Lines below that hold the word "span" must be copied in full.

Data extract Start Marker

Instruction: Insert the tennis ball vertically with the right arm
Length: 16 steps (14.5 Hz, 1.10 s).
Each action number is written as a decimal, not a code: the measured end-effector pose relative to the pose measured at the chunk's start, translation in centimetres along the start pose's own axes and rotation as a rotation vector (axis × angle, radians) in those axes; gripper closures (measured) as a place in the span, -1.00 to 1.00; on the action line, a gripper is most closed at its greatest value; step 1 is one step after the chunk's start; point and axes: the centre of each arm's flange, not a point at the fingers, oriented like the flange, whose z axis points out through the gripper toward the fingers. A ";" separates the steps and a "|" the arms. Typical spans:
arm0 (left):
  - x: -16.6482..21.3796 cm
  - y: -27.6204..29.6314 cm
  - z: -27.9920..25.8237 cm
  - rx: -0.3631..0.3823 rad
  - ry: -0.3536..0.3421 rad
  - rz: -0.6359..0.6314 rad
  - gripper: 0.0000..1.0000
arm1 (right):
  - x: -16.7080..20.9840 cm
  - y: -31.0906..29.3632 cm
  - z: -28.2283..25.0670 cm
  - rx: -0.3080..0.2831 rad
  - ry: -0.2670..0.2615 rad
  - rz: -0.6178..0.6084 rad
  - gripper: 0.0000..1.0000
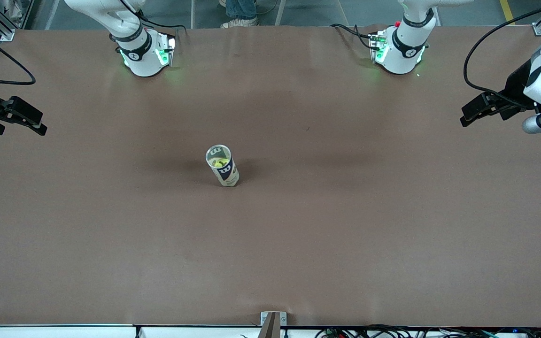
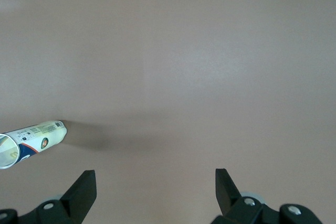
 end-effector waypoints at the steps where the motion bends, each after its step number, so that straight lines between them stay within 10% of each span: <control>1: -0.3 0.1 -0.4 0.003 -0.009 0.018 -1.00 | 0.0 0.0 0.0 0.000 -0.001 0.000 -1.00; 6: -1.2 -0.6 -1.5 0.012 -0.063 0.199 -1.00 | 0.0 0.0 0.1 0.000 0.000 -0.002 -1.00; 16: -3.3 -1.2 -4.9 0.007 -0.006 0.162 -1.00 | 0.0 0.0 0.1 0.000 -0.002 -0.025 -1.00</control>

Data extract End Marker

_Response to the exercise_
Each action number is written as a decimal, not a code: the measured end-effector pose relative to the pose measured at the chunk's start, translation in centimetres along the start pose's own axes and rotation as a rotation vector (axis × angle, radians) in those axes; gripper closures (measured) as a place in the span, -1.00 to 1.00; on the action line, a gripper is most closed at its greatest value; step 1 is one step after the chunk's start; point and axes: the centre of each arm's flange, not a point at the fingers, oriented like the flange, whose z axis points out through the gripper toward the fingers. A ";" separates the steps and a "|" the arms. Typical spans:
 end-effector waypoints at the steps where the motion bends, each after its step number, so that straight lines between them stay within 10% of each span: <control>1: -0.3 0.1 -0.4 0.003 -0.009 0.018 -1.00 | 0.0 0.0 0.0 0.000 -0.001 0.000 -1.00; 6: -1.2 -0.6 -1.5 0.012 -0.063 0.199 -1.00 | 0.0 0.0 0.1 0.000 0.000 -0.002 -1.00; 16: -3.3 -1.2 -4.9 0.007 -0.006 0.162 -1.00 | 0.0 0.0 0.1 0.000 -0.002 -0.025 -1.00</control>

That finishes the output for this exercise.